That's not how I see it. (I believe you have the same interpretation that I suggested, that the axle of the disk is fixed in the lab frame.)
The direction of the force is same as the direction of the linear velocity of the point on the platform with respect to the corresponding (touching) point on the bottom of the disk
Let me take it a bit further. Let ##\vec d## be the position vector of the axle relative to the platform's axis, ##\vec r## the position vector of some disk element relative to the disk's centre, and ##\vec s ## be the position vector of the same element relative to the platform's axis. So ##\vec s= \vec d+\vec r##.
If ##\vec \omega## and ##\vec \omega'## are the rotation vectors of the platform and disk respectively then at the element the velocities are ##\vec s\times\vec \omega## and ##\vec r\times\vec\omega'##. The relative velocity is ##\vec v=\vec r\times\vec\omega'-\vec s\times\vec \omega##, and the unit vector in that direction is ##\frac{\vec v}{|\vec v|}##. Multiplying that by a constant and taking the cross product with ##\vec r## produces the torque on the disk per unit area of the element due to that element. Finally, multiplying that by the area of the element and integrating over the disk gives the overall torque.
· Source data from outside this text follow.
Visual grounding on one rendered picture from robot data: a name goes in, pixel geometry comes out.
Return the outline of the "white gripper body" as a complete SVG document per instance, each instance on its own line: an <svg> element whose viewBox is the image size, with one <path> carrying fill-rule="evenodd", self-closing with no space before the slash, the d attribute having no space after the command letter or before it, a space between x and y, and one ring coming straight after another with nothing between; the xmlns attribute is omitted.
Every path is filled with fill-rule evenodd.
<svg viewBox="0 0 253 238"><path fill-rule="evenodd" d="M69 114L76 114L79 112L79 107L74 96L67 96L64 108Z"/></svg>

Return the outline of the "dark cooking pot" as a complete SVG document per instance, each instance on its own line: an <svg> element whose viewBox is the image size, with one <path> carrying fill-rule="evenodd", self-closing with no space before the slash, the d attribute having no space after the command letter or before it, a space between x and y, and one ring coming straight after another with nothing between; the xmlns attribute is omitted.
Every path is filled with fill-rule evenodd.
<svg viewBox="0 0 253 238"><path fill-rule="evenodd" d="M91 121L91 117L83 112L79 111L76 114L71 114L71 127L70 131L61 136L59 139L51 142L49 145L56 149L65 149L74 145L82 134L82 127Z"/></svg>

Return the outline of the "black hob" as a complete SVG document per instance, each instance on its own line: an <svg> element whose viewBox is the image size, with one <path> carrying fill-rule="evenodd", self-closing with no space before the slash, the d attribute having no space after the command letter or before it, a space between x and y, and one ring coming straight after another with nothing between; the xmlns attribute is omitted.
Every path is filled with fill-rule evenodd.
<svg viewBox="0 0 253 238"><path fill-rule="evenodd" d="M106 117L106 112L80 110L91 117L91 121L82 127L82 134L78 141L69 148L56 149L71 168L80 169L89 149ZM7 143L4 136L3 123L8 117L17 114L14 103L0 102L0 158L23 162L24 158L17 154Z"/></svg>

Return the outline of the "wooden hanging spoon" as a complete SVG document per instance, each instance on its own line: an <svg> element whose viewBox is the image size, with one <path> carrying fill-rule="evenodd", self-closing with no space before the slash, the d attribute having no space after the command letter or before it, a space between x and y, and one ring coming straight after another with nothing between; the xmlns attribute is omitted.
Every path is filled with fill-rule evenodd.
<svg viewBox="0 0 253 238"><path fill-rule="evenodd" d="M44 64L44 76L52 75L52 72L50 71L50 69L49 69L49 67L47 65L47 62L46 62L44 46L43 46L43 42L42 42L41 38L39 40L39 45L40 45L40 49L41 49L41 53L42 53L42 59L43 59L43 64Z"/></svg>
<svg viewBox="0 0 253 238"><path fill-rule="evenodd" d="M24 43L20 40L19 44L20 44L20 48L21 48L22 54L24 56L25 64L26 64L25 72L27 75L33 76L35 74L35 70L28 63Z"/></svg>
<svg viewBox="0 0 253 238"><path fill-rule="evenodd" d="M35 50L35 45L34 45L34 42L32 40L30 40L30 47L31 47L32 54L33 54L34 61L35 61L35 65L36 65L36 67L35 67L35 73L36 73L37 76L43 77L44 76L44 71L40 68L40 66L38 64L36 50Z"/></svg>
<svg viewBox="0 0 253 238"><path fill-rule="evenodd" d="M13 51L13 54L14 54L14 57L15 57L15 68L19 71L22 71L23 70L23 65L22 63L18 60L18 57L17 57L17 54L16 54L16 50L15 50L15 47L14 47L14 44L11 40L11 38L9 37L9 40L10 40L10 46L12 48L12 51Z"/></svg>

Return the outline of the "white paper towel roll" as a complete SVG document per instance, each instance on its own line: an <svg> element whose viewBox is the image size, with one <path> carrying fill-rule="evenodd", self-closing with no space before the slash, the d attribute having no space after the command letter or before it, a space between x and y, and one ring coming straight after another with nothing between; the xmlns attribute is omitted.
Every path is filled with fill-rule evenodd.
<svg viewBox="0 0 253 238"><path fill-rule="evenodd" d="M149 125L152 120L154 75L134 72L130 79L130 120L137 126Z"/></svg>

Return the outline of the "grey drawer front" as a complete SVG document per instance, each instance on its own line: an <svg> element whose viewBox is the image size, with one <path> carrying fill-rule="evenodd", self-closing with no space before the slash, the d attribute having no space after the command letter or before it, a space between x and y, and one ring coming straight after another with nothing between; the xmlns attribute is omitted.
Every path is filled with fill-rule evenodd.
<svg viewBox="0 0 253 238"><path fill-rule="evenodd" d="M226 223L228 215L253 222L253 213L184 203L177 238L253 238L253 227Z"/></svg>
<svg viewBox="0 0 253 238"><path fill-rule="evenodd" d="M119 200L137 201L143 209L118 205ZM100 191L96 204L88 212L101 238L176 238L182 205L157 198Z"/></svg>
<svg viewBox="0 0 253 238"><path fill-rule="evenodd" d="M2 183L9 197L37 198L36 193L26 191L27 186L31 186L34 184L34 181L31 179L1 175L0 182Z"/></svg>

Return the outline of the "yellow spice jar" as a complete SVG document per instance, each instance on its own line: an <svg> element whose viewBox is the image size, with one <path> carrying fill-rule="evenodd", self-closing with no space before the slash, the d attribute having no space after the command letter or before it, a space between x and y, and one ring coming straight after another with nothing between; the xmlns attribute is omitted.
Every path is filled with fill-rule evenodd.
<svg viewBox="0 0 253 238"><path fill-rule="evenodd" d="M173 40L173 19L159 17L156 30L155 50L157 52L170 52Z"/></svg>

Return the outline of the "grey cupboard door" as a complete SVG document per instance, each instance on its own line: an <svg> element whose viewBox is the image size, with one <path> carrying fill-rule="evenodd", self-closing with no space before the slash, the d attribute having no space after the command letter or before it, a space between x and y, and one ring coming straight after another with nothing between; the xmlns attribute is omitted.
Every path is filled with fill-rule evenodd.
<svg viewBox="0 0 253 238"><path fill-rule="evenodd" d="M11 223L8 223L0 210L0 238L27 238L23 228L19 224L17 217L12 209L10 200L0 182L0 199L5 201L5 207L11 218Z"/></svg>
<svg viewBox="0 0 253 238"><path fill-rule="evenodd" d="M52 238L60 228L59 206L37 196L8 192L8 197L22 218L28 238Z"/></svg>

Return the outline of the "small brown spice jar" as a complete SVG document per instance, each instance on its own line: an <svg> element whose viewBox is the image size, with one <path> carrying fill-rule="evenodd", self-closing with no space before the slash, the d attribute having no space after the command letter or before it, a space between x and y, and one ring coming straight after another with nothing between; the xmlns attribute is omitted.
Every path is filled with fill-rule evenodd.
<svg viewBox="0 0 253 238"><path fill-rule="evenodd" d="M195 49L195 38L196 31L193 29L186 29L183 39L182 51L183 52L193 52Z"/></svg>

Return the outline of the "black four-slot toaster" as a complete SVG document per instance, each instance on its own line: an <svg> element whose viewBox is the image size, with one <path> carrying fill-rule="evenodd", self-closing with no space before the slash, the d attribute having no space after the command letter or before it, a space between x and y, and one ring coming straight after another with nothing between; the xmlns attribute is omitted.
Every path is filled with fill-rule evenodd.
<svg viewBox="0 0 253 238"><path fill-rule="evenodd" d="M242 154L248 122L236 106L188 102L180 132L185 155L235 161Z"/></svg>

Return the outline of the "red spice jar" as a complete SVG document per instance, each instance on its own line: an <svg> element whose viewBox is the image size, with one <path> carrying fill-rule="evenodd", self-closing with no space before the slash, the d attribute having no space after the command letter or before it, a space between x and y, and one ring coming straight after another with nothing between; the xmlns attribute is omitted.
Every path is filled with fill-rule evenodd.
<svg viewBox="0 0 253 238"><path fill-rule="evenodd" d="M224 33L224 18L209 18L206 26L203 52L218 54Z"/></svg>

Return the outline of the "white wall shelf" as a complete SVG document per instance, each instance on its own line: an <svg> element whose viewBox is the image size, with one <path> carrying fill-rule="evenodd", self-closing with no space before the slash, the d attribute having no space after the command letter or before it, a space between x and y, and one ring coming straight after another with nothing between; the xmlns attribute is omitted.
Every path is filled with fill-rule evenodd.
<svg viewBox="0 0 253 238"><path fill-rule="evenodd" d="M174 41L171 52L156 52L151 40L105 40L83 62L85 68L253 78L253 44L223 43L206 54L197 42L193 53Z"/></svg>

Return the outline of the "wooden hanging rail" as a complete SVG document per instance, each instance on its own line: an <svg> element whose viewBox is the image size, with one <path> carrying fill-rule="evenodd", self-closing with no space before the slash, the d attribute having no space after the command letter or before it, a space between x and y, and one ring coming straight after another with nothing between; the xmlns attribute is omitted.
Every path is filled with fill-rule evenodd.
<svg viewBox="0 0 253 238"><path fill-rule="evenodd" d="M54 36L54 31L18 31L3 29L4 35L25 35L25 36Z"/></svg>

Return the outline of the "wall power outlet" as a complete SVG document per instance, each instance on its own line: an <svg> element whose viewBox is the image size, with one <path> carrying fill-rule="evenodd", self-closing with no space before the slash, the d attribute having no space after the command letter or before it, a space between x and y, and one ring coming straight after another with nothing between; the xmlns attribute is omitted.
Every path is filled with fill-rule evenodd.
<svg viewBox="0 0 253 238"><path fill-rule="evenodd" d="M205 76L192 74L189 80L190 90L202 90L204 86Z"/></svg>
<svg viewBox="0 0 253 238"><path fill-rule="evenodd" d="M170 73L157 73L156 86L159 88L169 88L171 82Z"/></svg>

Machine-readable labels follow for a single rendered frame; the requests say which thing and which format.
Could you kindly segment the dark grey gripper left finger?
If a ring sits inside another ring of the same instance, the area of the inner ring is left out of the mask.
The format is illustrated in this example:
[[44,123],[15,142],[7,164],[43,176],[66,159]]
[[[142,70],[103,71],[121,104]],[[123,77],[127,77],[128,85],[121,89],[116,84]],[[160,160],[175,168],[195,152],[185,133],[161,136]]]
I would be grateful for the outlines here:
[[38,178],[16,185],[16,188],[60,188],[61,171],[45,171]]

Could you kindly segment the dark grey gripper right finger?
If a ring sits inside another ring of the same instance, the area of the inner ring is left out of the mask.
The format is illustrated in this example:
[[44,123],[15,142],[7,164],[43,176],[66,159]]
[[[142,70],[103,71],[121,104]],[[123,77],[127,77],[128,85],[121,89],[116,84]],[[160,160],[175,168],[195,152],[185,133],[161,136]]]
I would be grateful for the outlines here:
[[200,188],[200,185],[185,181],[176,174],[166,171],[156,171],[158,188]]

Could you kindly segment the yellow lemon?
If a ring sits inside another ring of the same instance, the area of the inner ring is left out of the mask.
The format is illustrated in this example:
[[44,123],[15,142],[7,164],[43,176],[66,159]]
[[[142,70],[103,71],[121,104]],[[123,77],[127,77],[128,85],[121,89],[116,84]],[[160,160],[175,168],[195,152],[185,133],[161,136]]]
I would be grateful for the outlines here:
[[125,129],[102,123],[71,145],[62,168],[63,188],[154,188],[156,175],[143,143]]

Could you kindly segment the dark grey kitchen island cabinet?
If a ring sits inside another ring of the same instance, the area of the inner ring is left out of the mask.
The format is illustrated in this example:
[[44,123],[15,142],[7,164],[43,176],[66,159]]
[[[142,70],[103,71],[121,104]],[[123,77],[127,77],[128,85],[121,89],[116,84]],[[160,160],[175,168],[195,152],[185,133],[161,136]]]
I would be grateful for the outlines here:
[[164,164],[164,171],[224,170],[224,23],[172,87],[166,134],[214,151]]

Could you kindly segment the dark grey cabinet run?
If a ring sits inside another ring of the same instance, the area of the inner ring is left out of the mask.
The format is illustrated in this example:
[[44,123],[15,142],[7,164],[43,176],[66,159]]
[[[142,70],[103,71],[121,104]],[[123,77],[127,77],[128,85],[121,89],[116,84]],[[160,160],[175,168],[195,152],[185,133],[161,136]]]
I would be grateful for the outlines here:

The task is to find the value of ω' that makes that zero.
So that has taken the analysis somewhat further, yet still the hard part, the integral, lies ahead.

@jbriggs444 found the identical problem online as an Olympiad problem. It sketches the solution so vaguely that I am unconvinced their solution is valid.

Edit: wrt the proposed answer of -ω (the answer is not given at the olympiad link, so maybe that should not be trusted), it is fairly clear that for d=0 it would be +ω, as d tends to infinity it would tend to 0, and that for every other d it would be between those values.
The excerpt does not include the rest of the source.